Now I use this example to highlight a common misconception, which is that “financial terms” are in Excel and everything in Word format is “just legal” or boilerplate.  Please do not get me wrong, Excel is a useful tool and an efficient way of locking in certain financial terms in a contract.  However, the program Word is not just easier for showing “track changes” or spell checking but often contains the detailed mechanisms which have a deep impact on finances, performance, forecasting and budget protection or expansion.
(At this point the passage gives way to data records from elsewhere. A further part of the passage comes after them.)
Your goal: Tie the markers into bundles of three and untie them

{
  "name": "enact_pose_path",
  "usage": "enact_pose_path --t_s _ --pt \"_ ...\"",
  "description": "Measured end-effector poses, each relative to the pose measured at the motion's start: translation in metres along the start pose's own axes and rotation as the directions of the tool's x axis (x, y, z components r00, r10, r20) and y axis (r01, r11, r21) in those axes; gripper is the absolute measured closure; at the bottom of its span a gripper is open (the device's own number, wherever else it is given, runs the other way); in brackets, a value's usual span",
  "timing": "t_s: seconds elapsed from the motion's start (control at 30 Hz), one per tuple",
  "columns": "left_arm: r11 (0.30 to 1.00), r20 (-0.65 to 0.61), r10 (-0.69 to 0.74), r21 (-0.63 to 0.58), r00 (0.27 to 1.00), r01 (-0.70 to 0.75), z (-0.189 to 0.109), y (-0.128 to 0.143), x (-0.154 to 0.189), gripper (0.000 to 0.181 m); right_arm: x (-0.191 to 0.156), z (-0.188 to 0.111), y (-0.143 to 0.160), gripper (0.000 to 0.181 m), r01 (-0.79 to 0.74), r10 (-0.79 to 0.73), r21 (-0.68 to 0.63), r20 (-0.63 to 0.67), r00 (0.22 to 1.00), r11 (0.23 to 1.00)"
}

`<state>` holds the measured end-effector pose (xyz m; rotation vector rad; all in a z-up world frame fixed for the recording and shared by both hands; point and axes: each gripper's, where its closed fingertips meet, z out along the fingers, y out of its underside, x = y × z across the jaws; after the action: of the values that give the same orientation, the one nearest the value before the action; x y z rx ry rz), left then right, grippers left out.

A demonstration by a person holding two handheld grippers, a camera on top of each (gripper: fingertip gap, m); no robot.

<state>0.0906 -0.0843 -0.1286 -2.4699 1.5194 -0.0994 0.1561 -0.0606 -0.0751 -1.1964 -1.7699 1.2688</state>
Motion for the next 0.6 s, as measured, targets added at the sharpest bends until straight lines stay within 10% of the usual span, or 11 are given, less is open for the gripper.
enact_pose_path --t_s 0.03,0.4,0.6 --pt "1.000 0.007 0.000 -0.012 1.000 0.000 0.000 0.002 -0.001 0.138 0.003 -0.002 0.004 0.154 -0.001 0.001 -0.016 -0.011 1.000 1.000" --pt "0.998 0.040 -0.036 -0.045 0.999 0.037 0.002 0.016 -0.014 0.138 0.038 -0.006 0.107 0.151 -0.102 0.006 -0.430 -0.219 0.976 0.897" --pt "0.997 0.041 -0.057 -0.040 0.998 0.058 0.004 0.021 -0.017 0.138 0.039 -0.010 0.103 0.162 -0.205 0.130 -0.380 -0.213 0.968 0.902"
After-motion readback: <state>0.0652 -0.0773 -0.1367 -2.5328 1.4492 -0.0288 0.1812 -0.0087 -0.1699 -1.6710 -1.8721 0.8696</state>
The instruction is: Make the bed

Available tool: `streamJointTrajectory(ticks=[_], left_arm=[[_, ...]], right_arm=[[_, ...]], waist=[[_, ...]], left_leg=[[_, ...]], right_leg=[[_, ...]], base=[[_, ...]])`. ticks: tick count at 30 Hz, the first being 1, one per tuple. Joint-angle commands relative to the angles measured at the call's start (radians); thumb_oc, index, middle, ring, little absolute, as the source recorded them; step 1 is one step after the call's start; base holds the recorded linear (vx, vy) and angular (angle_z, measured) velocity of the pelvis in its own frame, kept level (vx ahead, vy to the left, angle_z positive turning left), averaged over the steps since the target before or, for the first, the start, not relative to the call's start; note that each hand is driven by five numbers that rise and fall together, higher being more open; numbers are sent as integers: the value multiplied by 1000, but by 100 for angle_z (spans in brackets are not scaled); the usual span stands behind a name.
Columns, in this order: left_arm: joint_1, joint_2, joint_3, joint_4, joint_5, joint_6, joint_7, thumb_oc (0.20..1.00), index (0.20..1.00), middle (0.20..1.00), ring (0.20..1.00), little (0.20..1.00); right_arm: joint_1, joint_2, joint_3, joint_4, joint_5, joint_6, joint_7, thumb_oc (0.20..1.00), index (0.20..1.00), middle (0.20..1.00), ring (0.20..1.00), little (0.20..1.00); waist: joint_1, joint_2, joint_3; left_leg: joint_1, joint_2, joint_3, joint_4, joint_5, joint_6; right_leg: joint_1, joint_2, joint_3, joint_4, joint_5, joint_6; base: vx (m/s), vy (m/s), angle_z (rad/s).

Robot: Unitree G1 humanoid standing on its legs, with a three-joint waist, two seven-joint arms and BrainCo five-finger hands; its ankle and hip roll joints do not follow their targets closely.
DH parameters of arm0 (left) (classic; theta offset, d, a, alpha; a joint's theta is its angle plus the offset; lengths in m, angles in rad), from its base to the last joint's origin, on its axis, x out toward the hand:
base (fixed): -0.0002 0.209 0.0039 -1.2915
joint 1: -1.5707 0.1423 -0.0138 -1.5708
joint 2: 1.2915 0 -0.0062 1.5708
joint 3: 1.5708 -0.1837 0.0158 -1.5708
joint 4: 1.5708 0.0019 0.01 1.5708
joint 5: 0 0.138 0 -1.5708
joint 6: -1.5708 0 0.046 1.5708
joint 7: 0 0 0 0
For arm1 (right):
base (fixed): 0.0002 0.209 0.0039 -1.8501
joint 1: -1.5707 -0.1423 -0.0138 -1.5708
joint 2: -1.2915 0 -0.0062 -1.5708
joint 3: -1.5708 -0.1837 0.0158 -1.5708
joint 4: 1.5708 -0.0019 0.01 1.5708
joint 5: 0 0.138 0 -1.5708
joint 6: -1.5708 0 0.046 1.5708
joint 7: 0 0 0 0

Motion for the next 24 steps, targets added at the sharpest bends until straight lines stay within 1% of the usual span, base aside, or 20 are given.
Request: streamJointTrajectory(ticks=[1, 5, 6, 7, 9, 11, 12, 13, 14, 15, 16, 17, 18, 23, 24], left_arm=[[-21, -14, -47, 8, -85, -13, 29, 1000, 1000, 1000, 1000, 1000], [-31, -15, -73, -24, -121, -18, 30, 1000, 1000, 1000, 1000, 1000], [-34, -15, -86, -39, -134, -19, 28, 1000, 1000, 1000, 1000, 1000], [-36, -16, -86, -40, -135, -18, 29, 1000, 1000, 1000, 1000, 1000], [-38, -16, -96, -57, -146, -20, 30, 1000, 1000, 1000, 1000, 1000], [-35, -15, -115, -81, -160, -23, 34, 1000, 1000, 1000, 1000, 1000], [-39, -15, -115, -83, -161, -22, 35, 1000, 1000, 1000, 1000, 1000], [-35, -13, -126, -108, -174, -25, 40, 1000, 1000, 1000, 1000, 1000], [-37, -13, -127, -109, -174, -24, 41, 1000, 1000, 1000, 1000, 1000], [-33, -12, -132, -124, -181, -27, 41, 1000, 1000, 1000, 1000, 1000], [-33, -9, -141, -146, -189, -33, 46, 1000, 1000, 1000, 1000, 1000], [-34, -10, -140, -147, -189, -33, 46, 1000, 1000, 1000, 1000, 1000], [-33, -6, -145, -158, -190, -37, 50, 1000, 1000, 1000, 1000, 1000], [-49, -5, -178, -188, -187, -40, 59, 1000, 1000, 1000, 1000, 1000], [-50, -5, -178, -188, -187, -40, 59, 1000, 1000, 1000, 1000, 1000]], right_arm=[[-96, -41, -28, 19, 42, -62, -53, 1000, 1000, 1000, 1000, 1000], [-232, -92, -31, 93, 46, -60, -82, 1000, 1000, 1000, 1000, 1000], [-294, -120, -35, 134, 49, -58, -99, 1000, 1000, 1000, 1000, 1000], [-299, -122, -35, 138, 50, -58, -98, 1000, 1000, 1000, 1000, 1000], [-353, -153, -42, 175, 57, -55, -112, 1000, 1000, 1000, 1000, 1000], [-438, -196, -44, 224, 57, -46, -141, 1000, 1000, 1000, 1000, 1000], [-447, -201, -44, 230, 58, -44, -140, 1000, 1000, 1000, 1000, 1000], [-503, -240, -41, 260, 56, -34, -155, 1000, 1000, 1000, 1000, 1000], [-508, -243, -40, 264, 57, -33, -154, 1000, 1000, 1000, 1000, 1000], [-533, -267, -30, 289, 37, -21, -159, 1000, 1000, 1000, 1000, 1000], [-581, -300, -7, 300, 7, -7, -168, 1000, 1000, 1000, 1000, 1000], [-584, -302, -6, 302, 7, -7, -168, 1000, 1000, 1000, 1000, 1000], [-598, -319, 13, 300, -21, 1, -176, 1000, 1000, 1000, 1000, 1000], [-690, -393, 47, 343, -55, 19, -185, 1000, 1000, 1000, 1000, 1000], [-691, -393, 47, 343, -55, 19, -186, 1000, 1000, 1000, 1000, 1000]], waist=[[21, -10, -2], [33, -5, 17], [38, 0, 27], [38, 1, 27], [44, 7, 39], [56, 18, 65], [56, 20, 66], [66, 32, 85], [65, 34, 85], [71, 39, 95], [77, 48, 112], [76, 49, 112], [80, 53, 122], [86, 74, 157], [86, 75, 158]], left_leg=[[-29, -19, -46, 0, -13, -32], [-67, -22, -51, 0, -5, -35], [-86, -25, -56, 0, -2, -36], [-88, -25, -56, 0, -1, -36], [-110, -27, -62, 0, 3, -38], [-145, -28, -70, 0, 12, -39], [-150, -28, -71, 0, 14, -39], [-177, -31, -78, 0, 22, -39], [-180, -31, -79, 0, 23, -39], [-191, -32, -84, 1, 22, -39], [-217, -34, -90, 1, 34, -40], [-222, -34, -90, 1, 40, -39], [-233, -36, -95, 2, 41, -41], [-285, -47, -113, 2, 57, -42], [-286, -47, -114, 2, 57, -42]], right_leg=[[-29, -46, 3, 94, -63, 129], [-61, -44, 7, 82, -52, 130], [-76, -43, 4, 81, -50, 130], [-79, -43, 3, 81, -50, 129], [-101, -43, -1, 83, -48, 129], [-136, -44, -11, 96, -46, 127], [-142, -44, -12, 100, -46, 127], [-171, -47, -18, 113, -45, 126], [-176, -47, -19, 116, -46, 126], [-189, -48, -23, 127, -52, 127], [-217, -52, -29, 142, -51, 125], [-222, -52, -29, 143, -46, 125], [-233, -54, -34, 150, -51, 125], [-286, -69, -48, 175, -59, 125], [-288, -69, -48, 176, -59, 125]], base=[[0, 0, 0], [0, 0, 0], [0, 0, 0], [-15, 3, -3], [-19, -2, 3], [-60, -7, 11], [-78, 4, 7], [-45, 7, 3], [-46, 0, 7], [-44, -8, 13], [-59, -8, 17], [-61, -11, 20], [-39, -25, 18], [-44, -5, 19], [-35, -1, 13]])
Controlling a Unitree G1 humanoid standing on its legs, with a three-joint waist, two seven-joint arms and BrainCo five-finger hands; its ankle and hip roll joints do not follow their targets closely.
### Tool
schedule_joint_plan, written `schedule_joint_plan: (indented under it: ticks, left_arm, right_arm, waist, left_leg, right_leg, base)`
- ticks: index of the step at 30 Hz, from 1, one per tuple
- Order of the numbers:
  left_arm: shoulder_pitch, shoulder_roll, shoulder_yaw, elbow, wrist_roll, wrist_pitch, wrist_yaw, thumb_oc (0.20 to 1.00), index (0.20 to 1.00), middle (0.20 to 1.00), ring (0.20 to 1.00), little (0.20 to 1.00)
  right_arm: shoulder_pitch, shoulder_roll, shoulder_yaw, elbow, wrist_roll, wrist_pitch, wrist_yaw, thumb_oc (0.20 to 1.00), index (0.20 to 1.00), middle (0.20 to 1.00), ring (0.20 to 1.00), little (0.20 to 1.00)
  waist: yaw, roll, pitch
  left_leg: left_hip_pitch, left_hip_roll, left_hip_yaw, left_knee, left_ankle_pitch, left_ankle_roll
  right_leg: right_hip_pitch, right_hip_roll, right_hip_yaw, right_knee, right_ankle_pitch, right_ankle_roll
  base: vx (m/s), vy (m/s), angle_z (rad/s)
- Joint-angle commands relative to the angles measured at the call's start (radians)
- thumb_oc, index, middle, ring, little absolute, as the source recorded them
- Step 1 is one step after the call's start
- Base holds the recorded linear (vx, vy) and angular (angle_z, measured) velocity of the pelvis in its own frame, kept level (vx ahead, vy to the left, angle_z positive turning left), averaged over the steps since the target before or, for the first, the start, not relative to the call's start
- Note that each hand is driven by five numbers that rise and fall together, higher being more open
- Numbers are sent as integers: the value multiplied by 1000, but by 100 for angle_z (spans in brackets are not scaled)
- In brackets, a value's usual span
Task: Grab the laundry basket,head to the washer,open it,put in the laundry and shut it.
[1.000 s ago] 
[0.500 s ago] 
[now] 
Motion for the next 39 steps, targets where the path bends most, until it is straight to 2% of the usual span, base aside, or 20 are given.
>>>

Many systems or companies do an excellent job of capturing the written numerals in Word documents but many also fail to crack the code of Word and actually translate commercial and legal language into levers for making a contract more profitable or ensuring it stays budget.  Here are a few quick examples:

  • Most software or contract management systems will quickly pickup a written codified service level (i.e. performance at 95%, etc.) but many miss the verbiage regarding the parameters relating to x numbers of failures in y months equals a penalty or more complicated concepts around root cause analysis, excuse clauses (sometimes called “relief clause or savings clause” or interdependencies in SOWs which could be used for SLA relief (hint – don’t just look in the schedule marked Service Levels)
  • Anyone with basic math skills can quickly apply a rate card to a unit of work and come out with a charge in a change order, but it takes a different level of sophistication and mix of skills to perform an analysis of the work to see whether long term or short term rates ought to apply, whether this is warranty work or whether or not this supposed change is already within scope. 

Most contracts are written primarily in Word and the verbiage is there for a reason.  Ignoring the language because it is not numeric is not a good idea and companies should expect more from their contract management solution.  The most effective contract and commercial management processes will monetize those clauses affecting the numbers so that you can track, manipulate and really go deeper into managing risk and opportunity.